REQUIRED ACTION
Stop after the line with "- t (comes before". Up to that point, output every line of the listing below exactly from the first one onward, skipping pictures.
----- THE DATA
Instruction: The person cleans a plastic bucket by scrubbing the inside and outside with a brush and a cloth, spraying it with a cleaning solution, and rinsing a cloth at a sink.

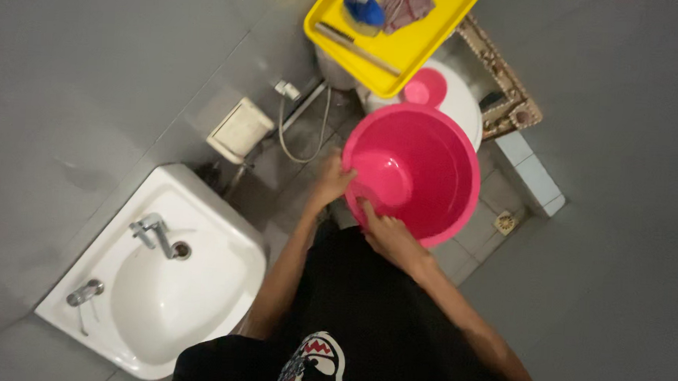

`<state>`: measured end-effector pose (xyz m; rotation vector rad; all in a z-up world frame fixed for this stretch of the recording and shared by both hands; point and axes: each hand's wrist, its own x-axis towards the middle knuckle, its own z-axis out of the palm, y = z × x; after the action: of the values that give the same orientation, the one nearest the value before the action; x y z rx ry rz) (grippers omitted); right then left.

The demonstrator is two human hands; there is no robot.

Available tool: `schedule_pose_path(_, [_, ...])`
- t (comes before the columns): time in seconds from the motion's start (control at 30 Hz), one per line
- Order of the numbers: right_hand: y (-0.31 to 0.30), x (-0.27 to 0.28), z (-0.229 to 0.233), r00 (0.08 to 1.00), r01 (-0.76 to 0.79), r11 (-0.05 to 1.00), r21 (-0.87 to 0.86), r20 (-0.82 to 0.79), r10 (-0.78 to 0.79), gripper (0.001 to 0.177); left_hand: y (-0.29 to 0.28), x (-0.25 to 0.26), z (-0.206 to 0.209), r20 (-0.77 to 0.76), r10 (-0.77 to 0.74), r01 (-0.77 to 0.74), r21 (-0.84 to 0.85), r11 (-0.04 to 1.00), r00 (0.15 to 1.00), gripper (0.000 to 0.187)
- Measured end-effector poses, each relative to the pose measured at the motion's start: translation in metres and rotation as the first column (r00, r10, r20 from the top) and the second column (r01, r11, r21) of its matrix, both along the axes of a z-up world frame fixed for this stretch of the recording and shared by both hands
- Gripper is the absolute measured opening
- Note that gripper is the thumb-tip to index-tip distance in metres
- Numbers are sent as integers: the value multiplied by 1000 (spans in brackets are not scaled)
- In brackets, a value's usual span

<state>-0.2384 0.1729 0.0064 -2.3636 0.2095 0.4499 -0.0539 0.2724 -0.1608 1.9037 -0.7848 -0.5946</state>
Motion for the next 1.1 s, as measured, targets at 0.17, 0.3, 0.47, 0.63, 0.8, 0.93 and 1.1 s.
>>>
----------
ANSWER SPACE
Instruction: The person cleans a plastic bucket by scrubbing the inside and outside with a brush and a cloth, spraying it with a cleaning solution, and rinsing a cloth at a sink.


`<state>`: measured end-effector pose (xyz m; rotation vector rad; all in a z-up world frame fixed for this stretch of the recording and shared by both hands; point and axes: each hand's wrist, its own x-axis towards the middle knuckle, its own z-axis out of the palm, y = z × x; after the action: of the values that give the same orientation, the one nearest the value before the action; x y z rx ry rz) (grippers omitted); right then left.

The demonstrator is two human hands; there is no robot.

Available tool: `schedule_pose_path(_, [_, ...])`
- t (comes before the columns): time in seconds from the motion's start (control at 30 Hz), one per line

There's nothing more to this exercise.